The Pensky Effect

Audio reading

Audio reading by Polly on Amazon Web Services

Immigration · Law and Courts · Political Power · politics

It didn’t smell like sweat or diesel. It smelled like promise.

August 6, 2025. Westlake, Los Angeles. The yellow Penske truck pulled into the Home Depot lot a little after 6 a.m. A few men stepped forward—cautiously at first, then with more purpose. They’d seen it before. A contractor pulls in, nods, slides open the rear, and points.

That morning, Alma Reyes didn’t see who opened the back. But she saw what happened next.

“They jumped out like it was a trap.”

There were no ladders inside. No buckets. No planks of drywall. Just uniforms and handcuffs. ICE agents in plain clothes. Two men were cuffed on the spot. One tried to run but didn’t get far. He wasn’t charged with anything violent. Just “unlawful presence.”

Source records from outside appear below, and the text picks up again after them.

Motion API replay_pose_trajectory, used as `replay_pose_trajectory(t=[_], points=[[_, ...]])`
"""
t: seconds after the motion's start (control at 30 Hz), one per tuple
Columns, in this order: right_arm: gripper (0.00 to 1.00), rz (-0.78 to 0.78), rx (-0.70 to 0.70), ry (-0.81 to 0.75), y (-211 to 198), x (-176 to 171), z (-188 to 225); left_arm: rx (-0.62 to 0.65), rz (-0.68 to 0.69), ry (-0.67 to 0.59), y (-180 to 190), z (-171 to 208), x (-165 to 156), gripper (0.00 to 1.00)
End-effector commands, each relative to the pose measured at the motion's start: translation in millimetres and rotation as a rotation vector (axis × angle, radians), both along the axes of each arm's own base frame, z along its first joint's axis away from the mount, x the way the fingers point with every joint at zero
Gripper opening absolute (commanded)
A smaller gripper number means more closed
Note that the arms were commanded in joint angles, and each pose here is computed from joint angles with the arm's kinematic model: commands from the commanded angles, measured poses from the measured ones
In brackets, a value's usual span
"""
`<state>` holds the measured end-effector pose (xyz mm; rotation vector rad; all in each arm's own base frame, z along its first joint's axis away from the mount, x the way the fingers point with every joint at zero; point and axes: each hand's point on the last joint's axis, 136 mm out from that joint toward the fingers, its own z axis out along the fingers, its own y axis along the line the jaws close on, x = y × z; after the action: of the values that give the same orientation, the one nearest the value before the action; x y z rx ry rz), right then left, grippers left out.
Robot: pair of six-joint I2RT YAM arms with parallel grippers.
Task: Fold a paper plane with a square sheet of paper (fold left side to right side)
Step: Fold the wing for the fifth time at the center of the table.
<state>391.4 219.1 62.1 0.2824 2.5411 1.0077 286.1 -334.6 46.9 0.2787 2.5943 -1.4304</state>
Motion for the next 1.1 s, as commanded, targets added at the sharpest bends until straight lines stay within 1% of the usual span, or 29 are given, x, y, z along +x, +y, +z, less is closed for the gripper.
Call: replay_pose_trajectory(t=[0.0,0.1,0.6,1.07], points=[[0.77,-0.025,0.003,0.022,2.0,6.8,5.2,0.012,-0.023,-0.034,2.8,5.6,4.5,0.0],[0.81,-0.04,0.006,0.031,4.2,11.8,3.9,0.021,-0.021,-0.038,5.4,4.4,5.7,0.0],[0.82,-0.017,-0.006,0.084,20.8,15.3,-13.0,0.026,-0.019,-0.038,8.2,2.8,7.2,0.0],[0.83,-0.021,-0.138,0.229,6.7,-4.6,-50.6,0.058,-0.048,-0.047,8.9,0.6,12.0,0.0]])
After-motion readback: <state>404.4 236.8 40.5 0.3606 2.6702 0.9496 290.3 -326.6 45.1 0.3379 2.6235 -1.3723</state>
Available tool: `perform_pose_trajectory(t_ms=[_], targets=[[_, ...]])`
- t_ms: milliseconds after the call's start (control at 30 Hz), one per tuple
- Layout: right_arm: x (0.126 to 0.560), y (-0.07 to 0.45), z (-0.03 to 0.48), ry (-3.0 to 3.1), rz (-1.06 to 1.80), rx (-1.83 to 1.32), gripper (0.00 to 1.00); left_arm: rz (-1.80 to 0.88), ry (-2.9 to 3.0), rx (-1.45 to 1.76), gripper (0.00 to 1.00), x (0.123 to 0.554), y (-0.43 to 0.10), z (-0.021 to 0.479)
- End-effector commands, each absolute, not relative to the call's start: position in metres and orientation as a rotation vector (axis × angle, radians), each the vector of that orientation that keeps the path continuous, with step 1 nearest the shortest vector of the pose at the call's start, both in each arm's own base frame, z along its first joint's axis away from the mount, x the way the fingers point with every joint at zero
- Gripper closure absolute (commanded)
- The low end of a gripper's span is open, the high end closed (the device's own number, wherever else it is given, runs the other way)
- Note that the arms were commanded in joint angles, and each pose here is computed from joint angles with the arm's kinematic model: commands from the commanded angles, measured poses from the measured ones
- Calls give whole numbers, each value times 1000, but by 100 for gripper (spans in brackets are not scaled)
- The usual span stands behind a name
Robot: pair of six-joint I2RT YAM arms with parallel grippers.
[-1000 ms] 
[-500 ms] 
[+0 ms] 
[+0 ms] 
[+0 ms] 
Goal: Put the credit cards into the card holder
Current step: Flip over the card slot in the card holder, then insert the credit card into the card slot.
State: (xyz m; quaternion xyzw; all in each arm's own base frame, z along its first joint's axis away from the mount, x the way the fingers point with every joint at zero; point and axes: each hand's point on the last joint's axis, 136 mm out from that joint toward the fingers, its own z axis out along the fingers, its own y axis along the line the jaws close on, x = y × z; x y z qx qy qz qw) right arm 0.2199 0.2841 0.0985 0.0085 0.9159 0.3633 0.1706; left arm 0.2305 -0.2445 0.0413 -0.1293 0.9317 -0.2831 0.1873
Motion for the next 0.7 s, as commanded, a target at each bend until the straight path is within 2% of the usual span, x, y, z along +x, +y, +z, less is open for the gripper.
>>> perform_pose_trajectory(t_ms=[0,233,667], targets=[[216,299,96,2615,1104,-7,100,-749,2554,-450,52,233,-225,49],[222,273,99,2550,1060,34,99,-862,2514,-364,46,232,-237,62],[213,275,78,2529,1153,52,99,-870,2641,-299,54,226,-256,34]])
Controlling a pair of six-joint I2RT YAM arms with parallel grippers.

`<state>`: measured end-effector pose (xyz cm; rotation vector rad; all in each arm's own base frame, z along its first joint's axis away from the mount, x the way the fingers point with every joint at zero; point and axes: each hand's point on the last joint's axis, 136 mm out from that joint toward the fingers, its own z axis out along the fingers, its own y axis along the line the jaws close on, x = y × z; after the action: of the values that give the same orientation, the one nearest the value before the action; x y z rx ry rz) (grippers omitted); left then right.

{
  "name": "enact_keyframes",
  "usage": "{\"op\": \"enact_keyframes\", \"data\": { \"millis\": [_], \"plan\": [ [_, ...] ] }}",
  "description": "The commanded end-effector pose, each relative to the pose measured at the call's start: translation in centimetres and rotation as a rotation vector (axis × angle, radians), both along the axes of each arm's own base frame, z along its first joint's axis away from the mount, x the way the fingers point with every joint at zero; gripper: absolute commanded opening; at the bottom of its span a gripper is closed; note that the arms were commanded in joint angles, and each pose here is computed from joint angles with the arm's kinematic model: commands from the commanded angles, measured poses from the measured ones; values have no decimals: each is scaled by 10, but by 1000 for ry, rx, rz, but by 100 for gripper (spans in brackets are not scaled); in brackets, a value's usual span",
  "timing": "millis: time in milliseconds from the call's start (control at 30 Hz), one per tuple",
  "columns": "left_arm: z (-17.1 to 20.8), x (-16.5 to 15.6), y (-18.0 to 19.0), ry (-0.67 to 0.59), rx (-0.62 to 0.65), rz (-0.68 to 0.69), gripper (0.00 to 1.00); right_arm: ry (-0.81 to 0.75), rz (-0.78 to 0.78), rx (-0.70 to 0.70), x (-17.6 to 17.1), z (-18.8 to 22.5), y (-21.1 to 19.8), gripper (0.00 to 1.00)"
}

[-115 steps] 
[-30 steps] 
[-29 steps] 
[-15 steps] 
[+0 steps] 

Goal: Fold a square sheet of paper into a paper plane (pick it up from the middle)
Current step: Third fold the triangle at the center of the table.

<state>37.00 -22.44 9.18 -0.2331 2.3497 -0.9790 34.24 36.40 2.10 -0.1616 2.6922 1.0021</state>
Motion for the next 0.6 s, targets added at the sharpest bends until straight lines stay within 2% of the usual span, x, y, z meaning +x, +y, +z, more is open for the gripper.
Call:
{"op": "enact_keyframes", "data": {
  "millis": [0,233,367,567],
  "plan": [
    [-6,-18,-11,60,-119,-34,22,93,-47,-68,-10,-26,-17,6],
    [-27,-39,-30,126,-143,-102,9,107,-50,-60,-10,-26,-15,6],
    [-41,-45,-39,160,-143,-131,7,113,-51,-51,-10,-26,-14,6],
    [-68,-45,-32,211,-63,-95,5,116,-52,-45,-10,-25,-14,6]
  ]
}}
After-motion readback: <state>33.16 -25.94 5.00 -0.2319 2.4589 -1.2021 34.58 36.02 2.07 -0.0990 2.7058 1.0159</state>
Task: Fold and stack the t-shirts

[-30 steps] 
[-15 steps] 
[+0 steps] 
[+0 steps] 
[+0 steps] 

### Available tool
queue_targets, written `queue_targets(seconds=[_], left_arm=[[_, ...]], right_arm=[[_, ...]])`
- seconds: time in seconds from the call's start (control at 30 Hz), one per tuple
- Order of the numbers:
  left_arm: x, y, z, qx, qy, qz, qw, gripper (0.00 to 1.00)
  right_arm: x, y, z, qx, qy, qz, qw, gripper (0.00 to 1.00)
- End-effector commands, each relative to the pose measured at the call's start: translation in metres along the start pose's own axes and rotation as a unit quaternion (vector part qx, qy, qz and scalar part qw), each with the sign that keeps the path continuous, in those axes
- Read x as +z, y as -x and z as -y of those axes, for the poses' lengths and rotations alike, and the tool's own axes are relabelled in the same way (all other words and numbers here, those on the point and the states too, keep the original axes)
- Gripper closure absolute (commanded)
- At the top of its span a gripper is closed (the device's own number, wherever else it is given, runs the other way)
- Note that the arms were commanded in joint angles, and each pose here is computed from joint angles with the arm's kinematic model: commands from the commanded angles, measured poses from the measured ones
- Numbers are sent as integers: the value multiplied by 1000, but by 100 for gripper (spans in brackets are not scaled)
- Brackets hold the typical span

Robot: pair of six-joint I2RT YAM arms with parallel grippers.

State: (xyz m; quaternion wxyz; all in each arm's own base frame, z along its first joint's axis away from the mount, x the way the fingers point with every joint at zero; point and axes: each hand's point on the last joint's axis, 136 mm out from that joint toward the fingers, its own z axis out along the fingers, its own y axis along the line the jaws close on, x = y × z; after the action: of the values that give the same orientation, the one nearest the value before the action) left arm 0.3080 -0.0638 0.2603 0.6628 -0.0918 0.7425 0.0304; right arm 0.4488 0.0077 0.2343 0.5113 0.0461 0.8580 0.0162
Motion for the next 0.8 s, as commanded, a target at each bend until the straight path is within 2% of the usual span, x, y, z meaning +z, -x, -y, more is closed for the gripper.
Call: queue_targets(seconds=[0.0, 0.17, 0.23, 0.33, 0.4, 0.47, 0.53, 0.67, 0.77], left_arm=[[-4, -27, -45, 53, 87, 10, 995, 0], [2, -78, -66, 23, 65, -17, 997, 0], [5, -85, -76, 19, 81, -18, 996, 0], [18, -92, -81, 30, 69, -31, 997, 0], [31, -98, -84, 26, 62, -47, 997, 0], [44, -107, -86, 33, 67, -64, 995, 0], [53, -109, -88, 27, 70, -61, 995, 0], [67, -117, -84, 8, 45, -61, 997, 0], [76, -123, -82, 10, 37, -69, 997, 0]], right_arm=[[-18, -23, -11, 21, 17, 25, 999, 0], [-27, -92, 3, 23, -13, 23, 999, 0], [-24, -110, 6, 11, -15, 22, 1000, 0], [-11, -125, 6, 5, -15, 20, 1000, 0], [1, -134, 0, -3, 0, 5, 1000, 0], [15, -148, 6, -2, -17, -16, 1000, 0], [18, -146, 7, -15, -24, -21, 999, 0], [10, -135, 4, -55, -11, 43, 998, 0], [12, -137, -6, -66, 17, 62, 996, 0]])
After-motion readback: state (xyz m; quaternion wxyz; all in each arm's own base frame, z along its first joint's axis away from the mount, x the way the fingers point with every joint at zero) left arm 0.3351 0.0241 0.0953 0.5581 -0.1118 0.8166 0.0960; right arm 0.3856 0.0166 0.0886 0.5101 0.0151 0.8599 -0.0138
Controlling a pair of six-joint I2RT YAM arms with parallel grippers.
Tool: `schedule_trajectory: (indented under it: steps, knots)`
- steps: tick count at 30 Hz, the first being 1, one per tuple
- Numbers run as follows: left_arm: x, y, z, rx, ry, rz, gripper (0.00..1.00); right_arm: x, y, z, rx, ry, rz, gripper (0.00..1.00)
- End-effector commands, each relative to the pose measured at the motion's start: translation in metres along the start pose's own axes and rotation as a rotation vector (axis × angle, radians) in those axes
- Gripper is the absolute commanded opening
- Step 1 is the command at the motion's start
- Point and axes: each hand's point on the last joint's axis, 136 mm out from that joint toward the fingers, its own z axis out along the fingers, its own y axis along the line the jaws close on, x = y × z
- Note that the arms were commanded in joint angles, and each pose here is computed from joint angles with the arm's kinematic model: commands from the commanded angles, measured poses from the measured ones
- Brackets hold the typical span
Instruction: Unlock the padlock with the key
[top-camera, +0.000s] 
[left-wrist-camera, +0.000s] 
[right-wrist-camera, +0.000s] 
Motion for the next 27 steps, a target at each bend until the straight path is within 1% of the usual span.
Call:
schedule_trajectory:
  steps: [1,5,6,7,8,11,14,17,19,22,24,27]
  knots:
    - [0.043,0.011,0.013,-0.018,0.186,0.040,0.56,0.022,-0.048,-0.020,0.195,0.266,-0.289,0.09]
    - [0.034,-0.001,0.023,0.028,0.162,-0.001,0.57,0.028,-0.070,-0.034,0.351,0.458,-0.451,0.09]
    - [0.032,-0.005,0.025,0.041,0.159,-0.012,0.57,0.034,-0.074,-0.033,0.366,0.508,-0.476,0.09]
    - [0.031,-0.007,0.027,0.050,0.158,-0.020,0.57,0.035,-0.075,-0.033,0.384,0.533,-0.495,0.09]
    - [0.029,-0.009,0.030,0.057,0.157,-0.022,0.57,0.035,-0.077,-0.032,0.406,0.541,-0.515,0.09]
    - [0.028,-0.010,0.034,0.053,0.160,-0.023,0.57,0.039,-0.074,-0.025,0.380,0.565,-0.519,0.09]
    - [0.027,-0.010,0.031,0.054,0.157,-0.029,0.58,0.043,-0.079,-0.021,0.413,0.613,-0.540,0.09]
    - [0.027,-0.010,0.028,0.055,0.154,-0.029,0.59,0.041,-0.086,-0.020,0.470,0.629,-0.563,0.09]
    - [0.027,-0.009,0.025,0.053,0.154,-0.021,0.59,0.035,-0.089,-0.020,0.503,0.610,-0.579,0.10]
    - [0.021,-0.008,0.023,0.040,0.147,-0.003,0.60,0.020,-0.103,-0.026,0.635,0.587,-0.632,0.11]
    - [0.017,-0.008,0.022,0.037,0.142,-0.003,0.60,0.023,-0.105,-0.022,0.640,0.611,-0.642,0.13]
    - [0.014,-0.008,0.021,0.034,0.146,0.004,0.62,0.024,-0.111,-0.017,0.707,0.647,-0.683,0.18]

Later, the Department of Homeland Security would call the tactic a “mobile compliance operation.” But people in Westlake just called it the van.

Ángel C. had seen raids before. But never like this.

“They used to come with Suburbans. Unmarked. Quiet. They would ask.”

That morning, he said, they didn’t ask.

The truck pulled in like any other. It idled. It lured.

“We thought it was work.”

For two decades, contractors and day laborers had treated the Home Depot lot like neutral ground—a handshake zone, a hiring market. If immigration agents showed up, they came on foot and flashed badges. Not anymore.

“This was like a game,” said Alma. “They used a moving van like a battering ram on trust.”